The ATO is set to commence notifying JobKeeper business participant claimants who have been considered not to have satisfied the JobKeeper entitlement requirements.
It is understood that the ATO will cover a range of scenarios where such claimants have failed to have met the requirement of notifying the Tax Office of business activity through a tax return, activity statement or GST return by 12 March 2020.
These scenarios include new businesses that have commenced from 1 July 2019 who are registered for GST on an annual cycle; new businesses that have commenced from 1 January 2020, and who are not registered for GST or are registered for GST on a quarterly cycle; and businesses that have not included assessable income in their 2018–19 tax return or provided the ATO with notice of sales or supplies made in the relevant period.
It is expected that these participants will be told that any JobKeeper payments paid out will cease with immediate effect.
Inequitable outcome
With the Treasury currently reviewing the JobKeeper program, a joint submission by nine accounting and bookkeeping associations has now urged the government to reconsider the ineligibility of new businesses and start-ups for JobKeeper and cash-flow boost payments.
Such businesses have been locked out of the stimulus measures because of the requirement for the ATO to have been made aware of business activity via income tax or GST reporting systems by 12 March 2020.
“There will also be many other new businesses and start-ups who had an active ABN as at 12 March 2020 but did not enrol for business participant JobKeeper payments based on the rules,” the joint submission said.
“Similarly, there are new businesses that were in operation as at 12 March 2020 who had made taxable supplies and were reporting PAYG withholding amounts that did not qualify for cash-flow boost payments due to the notice requirements.”
The submission — co-signed by Chartered Accountants Australia and New Zealand, CPA Australia, the Institute of Public Accountants, The Tax Institute, Tax & Super Australia, the National Tax and Accountants’ Association, The Institute of Certified Bookkeepers, the Australian Bookkeepers Association, and the Association of Accounting Technicians — seeks to adjust the JobKeeper rules and the cash-flow boost legislation accordingly.
They have called for the notice requirement to be amended by importing an assumption that either a monthly or quarterly tax period applies, and to allow the commissioner to use evidence of “making a taxable supply” in those notional tax periods up to 12 March 2020, in order to allow businesses to satisfy eligibility requirements.

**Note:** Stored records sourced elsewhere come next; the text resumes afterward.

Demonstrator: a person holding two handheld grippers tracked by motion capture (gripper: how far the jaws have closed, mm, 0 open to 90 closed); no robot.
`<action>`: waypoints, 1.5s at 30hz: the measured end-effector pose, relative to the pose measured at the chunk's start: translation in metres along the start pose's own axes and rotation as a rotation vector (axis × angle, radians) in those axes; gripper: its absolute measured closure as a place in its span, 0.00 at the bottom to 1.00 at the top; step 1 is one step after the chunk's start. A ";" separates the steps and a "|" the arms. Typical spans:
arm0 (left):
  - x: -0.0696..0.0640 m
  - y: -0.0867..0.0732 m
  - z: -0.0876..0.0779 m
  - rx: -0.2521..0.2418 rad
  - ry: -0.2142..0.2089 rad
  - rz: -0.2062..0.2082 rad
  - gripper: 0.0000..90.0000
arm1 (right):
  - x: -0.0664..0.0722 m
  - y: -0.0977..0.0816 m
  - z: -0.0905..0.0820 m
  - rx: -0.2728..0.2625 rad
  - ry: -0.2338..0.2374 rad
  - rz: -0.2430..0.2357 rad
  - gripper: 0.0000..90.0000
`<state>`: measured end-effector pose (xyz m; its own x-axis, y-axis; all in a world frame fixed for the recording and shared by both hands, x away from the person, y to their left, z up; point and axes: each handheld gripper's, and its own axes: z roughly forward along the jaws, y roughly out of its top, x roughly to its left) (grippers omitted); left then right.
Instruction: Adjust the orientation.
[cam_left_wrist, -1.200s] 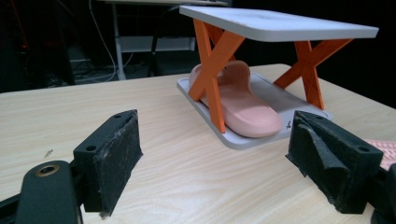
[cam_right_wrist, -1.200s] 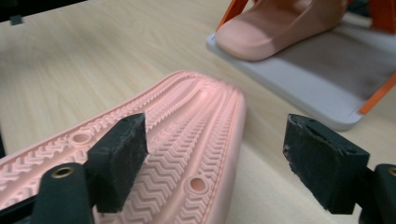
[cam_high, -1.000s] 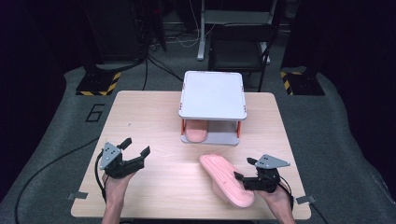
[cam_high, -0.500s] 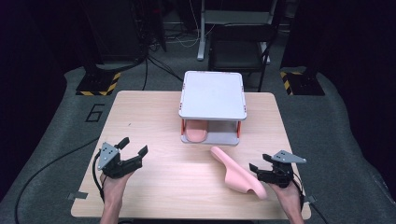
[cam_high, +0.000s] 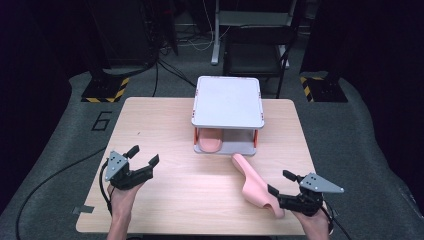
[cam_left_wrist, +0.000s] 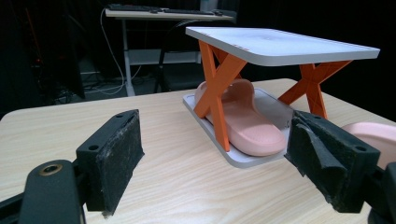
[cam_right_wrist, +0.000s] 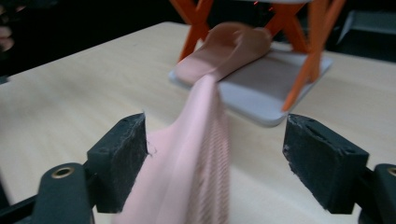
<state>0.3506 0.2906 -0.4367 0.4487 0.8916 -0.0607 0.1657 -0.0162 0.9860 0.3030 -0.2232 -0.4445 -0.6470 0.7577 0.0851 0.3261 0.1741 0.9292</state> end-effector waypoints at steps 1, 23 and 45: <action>0.000 0.000 0.000 -0.001 0.001 0.002 0.20 | 0.003 -0.004 0.000 0.018 0.010 -0.007 0.23; -0.002 0.000 0.000 0.003 0.007 0.001 0.21 | -0.030 -0.002 0.015 0.062 -0.109 -0.066 0.22; -0.005 0.000 0.003 0.004 -0.004 0.001 0.21 | -0.045 0.013 0.053 0.032 -0.304 0.025 0.24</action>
<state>0.3509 0.2847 -0.4366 0.4520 0.8900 -0.0601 0.1686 -0.0191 0.9855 0.3728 -0.2222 -0.4554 -0.4045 0.9145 -0.0082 0.3644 0.1694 0.9157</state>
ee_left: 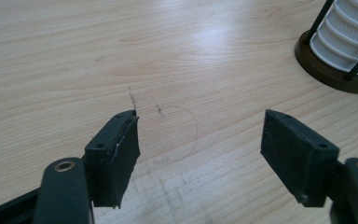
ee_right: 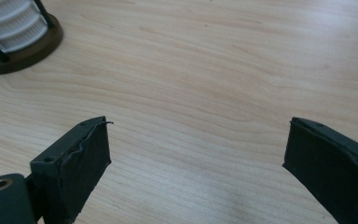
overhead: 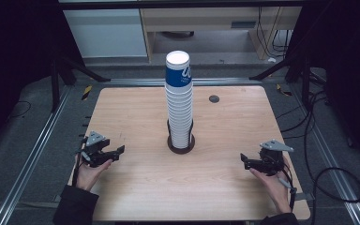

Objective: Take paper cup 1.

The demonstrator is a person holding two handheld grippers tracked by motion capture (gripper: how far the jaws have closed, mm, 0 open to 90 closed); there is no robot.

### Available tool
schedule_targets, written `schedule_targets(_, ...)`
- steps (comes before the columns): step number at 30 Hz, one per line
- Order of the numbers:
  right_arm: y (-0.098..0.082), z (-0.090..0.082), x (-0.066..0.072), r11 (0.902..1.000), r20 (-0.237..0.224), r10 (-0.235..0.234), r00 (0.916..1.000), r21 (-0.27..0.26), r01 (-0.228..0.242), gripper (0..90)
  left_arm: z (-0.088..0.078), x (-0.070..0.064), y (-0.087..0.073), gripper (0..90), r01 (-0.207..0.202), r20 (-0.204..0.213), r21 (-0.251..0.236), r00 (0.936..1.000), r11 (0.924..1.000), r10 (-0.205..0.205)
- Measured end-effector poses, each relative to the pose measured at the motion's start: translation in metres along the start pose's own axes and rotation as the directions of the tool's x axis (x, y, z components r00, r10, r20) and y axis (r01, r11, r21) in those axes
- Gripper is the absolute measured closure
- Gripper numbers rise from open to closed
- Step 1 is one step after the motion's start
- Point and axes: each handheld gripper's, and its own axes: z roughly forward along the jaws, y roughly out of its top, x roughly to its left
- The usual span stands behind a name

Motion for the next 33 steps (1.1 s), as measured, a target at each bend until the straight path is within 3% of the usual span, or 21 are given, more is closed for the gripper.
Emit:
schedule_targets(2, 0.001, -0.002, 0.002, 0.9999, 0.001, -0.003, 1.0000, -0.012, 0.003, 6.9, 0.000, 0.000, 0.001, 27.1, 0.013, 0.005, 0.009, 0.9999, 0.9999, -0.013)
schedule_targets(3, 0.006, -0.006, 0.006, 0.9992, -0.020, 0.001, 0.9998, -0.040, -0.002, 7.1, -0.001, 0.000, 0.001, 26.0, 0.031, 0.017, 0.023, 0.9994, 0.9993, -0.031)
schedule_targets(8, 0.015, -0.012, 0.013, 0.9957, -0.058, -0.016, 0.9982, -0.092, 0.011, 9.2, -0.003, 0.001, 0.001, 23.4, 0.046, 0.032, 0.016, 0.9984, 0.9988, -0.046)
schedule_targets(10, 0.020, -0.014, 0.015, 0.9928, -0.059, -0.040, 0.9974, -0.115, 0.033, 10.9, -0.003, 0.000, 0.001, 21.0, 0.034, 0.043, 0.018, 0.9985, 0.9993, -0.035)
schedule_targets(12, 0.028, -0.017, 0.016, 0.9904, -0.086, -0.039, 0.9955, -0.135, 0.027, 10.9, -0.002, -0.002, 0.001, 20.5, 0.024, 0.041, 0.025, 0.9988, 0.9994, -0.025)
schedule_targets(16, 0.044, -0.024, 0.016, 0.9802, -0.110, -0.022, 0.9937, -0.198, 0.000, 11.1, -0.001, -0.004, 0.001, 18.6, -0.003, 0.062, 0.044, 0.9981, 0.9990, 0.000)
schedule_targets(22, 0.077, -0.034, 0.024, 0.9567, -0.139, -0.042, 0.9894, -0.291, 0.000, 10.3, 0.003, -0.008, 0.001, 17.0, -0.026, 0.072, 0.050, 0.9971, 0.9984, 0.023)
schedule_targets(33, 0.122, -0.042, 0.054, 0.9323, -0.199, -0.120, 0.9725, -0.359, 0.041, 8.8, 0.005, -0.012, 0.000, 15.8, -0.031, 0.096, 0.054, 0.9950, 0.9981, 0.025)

Entities that satisfy the amended rules should be able to retrospectively enrol for the JobKeeper payments, the joint submission added.
The bodies have also noted that the negative impact the incoming cessation letters will have on genuine start-ups and new businesses that will be denied payments on a technicality.

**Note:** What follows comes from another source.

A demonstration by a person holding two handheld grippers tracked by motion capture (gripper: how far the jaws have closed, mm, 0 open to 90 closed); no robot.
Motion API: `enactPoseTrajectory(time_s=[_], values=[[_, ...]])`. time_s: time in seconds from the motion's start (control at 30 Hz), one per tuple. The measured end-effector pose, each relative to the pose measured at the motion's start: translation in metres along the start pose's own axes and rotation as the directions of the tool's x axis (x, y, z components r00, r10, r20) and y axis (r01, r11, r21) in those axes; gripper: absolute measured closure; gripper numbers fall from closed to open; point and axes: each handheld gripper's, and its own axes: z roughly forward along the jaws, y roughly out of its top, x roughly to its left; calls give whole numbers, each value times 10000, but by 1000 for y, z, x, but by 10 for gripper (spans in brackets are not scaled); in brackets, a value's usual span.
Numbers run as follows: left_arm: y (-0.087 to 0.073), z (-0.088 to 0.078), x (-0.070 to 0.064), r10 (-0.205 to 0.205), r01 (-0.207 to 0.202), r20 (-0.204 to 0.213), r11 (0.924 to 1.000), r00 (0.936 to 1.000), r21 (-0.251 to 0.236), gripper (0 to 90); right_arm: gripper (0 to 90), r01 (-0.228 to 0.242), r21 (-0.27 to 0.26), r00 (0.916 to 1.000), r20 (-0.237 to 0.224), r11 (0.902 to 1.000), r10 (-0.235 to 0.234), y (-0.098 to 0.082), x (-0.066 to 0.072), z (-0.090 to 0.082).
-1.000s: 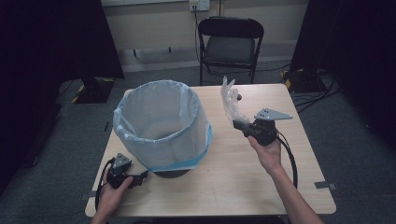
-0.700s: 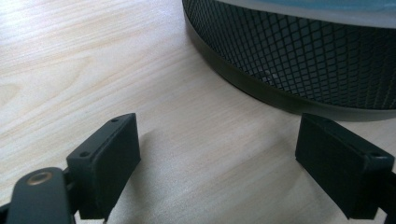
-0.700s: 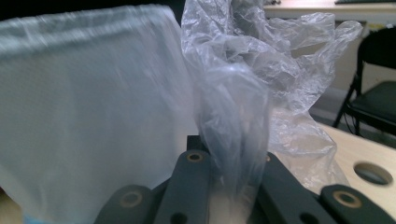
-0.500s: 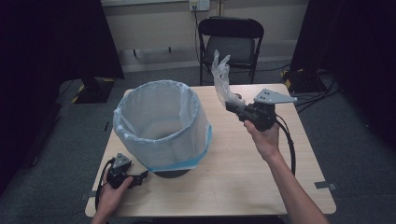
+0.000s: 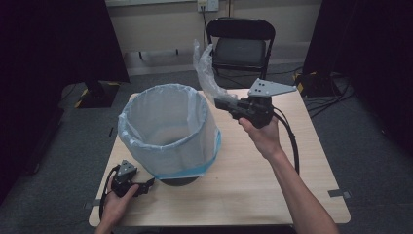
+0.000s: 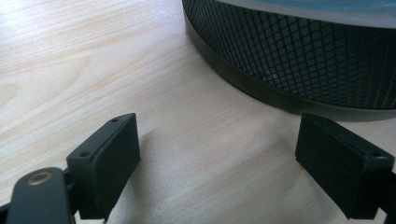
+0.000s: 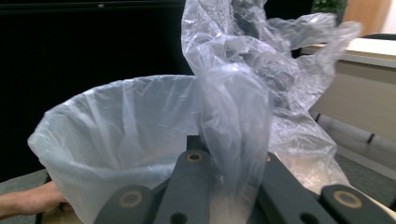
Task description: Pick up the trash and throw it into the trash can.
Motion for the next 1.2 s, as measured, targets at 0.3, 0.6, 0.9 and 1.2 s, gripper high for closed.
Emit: enactPoseTrajectory(time_s=[0.3,0.6,0.9,1.2], values=[[0,0,0,-1,1,3,10000,10000,2,133,900,-4,-171,9989,-459,9999,-4,17,8,25],[0,0,0,13,-13,34,10000,10000,1,133,900,129,-36,9932,-1153,9999,-132,33,24,60],[0,0,0,21,-21,36,10000,10000,-1,133,821,652,564,9849,-1638,9963,-552,30,42,82],[0,0,0,20,-20,35,10000,10000,-3,133,456,526,781,9873,-1537,9956,-401,28,46,89]])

“The financial and emotional impact that the ATO JobKeeper payment cessation letters will have on genuine start-up business operators who had already started receiving JobKeeper payments is expected to be substantial,” the joint submission said.

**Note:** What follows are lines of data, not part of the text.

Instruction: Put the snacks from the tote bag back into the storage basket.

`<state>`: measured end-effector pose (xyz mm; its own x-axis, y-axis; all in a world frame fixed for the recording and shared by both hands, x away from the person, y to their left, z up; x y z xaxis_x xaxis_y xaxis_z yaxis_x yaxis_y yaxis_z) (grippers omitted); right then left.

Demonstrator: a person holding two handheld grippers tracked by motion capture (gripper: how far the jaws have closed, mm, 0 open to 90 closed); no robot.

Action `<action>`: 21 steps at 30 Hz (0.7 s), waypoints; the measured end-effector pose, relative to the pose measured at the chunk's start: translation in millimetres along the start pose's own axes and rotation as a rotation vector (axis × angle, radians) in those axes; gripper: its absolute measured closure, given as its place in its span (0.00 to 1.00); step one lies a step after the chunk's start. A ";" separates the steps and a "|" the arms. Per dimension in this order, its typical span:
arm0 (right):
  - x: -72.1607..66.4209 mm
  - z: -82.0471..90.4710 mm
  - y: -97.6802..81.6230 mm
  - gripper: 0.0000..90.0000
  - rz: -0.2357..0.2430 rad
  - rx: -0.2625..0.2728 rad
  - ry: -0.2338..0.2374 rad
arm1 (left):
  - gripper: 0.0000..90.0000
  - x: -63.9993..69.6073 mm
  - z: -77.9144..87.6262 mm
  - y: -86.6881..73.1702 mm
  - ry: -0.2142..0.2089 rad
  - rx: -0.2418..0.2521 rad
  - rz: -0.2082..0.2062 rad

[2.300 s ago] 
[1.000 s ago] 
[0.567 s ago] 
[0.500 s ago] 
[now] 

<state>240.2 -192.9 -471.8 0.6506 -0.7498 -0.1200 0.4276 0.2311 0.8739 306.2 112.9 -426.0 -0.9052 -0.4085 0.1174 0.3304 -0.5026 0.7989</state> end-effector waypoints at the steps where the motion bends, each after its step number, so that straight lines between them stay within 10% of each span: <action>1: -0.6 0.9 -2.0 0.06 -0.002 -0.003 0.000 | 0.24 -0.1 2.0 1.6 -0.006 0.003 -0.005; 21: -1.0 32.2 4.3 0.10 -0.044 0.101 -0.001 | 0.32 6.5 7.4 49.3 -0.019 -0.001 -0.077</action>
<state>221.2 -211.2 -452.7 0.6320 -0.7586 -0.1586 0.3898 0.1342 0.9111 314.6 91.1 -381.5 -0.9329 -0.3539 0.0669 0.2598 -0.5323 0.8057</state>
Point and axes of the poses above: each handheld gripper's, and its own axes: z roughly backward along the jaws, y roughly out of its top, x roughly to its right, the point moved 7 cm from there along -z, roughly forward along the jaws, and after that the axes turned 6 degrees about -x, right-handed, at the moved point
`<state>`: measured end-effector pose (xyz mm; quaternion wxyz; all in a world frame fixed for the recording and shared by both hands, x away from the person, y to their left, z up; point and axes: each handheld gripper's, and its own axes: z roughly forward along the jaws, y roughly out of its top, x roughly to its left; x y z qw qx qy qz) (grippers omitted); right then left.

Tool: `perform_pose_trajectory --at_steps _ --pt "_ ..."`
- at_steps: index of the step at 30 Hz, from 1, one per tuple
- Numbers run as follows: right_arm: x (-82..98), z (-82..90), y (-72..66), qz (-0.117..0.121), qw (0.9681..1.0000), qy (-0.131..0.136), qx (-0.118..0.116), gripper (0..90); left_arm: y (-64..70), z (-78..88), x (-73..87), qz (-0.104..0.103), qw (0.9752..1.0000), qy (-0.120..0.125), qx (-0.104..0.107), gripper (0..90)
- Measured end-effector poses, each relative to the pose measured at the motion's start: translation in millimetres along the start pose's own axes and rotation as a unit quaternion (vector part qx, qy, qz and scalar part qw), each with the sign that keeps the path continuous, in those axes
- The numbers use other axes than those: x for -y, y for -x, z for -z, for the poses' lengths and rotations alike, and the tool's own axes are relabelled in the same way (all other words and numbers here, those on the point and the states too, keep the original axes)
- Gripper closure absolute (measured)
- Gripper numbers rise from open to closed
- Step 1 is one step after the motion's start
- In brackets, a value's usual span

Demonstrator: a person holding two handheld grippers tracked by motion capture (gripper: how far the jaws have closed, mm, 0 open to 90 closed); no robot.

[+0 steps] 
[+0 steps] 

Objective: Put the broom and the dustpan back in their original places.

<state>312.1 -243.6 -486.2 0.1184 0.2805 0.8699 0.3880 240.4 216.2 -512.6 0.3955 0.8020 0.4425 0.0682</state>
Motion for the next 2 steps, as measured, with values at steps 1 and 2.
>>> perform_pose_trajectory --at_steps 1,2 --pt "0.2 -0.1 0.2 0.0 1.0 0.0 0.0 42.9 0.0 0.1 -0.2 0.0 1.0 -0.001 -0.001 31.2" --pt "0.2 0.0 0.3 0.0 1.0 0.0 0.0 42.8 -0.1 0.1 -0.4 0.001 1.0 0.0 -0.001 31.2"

“Many will complain, with some justification, that the cessation of JobKeeper is driven more by ATO systems than careful consideration of whether genuine business activity is in fact conducted.
“The inequitable JobKeeper and cash-flow boost outcomes for identical businesses starting on the same day simply due to the election of a particular reporting cycle have been noted, yet no policy changes have been forthcoming.”